• _What to produce_
Return the lines below exactly, from the first line to the line that contains "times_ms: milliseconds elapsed". Leave out pictures.
====== Provided data
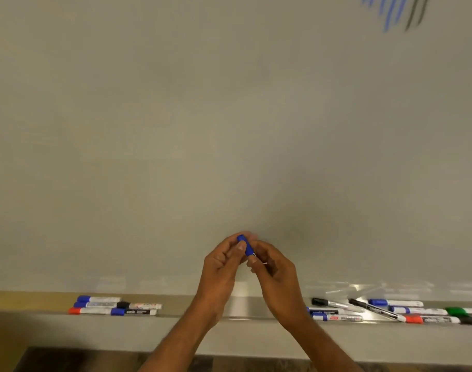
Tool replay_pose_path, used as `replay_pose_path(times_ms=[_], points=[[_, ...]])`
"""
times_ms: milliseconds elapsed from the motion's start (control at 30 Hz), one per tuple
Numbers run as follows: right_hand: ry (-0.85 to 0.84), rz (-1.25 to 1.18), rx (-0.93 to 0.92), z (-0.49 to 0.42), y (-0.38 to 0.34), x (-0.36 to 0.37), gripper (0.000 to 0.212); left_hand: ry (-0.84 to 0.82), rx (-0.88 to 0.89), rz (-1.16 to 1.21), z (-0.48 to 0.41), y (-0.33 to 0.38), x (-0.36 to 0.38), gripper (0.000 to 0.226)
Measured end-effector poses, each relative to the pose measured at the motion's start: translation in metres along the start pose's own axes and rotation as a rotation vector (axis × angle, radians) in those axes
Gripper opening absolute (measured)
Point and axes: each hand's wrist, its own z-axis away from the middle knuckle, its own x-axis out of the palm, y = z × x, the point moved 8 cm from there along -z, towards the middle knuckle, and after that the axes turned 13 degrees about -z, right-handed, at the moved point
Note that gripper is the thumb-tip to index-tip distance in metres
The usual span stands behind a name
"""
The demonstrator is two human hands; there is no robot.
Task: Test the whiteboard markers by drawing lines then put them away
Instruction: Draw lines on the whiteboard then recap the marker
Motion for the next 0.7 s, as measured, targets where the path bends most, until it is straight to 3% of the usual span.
replay_pose_path(times_ms=[267,467,700], points=[[-0.042,-0.157,-0.042,-0.005,-0.113,0.015,0.016,-0.106,0.157,0.015,0.012,0.106,-0.011,0.030],[-0.091,-0.132,-0.113,-0.006,-0.169,0.024,0.036,-0.140,0.253,0.018,0.020,0.163,-0.013,0.031],[0.022,-0.007,-0.302,-0.009,-0.216,0.024,0.041,-0.131,0.311,0.061,0.025,0.208,-0.010,0.031]])
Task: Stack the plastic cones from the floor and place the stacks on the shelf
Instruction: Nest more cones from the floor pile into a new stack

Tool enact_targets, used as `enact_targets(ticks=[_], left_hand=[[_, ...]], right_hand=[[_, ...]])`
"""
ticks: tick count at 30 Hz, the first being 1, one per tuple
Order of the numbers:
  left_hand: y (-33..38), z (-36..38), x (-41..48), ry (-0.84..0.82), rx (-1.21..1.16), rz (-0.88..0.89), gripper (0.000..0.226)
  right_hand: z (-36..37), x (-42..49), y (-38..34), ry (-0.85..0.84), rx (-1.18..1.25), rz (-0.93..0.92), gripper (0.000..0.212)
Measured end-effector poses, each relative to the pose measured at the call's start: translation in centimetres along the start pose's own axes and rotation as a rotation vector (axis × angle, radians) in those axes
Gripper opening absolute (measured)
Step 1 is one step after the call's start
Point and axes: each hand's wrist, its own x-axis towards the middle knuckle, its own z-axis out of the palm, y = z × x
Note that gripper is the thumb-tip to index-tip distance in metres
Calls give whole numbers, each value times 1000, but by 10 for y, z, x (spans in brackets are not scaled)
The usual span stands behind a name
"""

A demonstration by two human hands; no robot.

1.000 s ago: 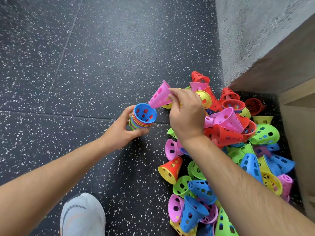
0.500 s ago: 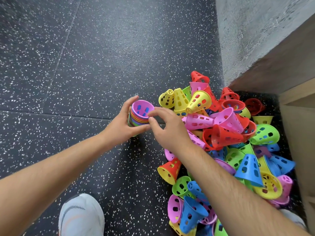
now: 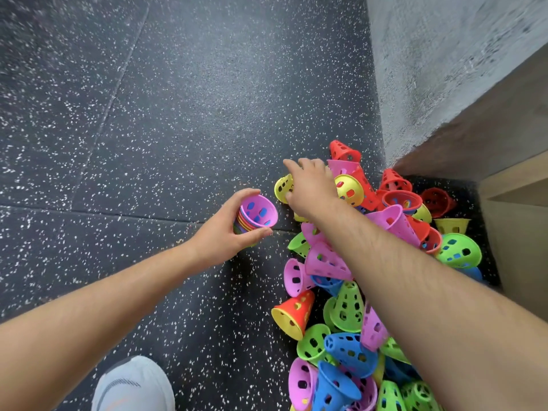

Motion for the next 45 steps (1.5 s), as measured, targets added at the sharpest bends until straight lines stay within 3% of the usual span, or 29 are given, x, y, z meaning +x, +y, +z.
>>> enact_targets(ticks=[5,15,19,22,25,33,37,39,41,45], left_hand=[[0,1,1,-6,-9,-4,70],[-1,-3,-1,8,-50,-20,70],[-2,-4,-3,9,-51,-10,70],[-5,-4,-3,18,-52,-11,69],[-3,-4,-3,15,-70,-18,70],[-1,-3,-3,-12,-75,20,85],[-2,1,-3,-31,-111,46,81],[-8,0,-2,-33,-112,16,99],[-15,-1,-3,-34,-89,-15,110],[-14,1,-5,-20,-60,2,101]], right_hand=[[2,7,-6,-30,-168,-119,36],[17,-5,-26,10,-137,-269,36],[13,-11,-23,-33,238,-138,44],[-5,-16,-15,44,633,23,65],[-22,-28,-11,119,837,113,77],[-18,-58,-32,168,1126,118,58],[-10,-71,-42,169,1077,0,48],[-7,-76,-42,128,1028,-41,43],[-5,-82,-39,67,975,-55,46],[-3,-87,-32,16,920,-106,55]])
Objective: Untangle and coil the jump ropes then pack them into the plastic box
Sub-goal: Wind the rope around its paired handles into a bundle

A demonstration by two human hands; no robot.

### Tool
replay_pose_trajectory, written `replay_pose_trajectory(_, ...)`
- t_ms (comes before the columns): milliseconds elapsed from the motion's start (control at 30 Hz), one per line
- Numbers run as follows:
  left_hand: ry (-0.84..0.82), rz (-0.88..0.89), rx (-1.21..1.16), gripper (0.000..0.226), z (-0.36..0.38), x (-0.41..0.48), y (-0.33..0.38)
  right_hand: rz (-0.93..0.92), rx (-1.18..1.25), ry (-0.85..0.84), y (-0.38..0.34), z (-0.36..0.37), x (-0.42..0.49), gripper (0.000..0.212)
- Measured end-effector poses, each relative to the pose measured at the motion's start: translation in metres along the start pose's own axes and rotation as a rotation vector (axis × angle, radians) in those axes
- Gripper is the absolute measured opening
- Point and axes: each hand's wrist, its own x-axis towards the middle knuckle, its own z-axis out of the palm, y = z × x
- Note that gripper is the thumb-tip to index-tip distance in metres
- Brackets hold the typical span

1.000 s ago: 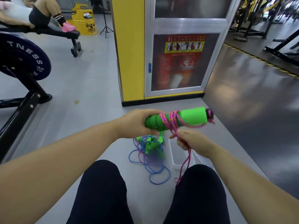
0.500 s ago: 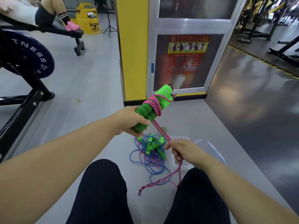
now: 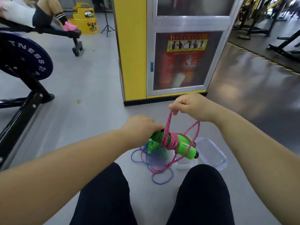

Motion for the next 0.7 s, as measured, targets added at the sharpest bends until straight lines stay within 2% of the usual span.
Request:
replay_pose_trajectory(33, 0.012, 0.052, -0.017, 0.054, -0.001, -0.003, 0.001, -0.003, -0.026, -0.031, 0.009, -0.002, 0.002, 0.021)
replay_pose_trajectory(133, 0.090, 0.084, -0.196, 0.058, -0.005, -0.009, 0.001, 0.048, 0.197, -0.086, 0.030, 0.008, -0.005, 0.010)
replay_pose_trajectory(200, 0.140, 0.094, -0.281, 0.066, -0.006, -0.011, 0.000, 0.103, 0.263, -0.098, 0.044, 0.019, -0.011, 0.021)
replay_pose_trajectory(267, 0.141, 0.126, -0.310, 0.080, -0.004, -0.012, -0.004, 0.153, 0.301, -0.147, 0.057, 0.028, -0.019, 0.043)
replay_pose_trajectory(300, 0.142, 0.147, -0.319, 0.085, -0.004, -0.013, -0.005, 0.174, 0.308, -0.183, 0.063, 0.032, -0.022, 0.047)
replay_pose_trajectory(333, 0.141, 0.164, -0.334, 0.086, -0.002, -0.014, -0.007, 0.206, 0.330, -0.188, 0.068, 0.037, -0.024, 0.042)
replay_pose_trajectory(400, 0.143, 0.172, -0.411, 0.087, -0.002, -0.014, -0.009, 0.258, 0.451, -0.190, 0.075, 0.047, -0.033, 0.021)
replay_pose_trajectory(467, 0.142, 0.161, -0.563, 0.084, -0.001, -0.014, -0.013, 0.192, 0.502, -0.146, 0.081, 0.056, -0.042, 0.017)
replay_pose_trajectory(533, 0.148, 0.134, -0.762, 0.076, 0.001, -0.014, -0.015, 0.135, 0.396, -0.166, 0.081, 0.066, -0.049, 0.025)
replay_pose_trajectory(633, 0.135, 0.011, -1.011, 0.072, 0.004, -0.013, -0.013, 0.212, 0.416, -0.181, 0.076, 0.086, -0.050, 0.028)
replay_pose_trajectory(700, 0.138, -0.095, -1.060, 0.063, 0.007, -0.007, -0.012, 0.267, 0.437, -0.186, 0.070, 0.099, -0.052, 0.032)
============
• _Final answer_
Tool replay_pose_path, used as `replay_pose_path(times_ms=[_], points=[[_, ...]])`
"""
times_ms: milliseconds elapsed from the motion's start (control at 30 Hz), one per tuple

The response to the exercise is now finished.